But like an good gardener, if you don’t watch over your garden - whether it’s a blog, forum or content website, it can be overgrown with undesirable weeds - spam, massively out-of-topic discussions and trolls.
The Chinese/Japanese art of bonsai culminates in miniature trees cultivated to aesthetic perfection - these same principles apply to growing your social community too.
Here are a couple of strategies:
- Seed and Germinate: Continually spread your marketing efforts even after you’ve established a foothold in at least 3 anchor communities in your niche. There’s a tendency to find maybe 10 communities and spray your marketing efforts liberally over all of them and quit halfway due to fatigue. Instead, build an anchor presence initially, then expand your efforts. If anything, having a strong presence in one community is preferable to merely having accounts in 100 others.
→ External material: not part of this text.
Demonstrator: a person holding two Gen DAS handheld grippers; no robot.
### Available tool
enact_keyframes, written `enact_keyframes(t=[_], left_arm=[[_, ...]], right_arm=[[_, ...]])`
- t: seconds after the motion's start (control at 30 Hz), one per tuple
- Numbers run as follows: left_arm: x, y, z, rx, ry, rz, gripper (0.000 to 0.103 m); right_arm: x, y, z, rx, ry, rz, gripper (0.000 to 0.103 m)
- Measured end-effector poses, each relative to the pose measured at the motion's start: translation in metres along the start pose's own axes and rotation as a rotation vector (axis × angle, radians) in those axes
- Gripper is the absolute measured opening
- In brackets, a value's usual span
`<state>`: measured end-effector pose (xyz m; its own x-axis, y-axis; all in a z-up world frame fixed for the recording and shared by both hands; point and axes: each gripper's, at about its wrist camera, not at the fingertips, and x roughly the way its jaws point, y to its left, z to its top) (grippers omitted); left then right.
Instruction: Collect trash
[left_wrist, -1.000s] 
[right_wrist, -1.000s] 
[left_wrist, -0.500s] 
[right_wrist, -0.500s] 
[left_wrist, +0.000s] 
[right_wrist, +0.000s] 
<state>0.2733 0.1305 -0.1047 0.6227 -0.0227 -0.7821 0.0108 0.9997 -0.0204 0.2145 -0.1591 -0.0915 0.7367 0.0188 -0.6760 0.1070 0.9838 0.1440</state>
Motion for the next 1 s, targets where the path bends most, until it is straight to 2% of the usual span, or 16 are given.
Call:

- Watering and fertilization: Again, a seed dropped into the ground doesn’t do much unless it’s watered regularly. Continually visit communities, even after you’ve established yourself. Even though it’s a free marketing effort, you still need to “pay” in terms of time to growing relationships. It’s out of these relationships that better things come.
- Prune and deweeding: Continually check on the feedback that’s accumulating at your blogs, forums, social community profiles. Look beyond just having a large number of comments at your sites and go for quality, rather than quantity. One great blossom is better than ten average ones - if you let your ego run your sites, you’ll go for quantity. If you let quality rule, you’ll be growing your sites.
I like social marketing because it’s a great test of your ability to be disciplined, have a game plan in mind and continually take action.
It’s not an “instant” formula or even a “quick” one as some marketers would have you believe, but it can sustain you for a long time to come if handled right.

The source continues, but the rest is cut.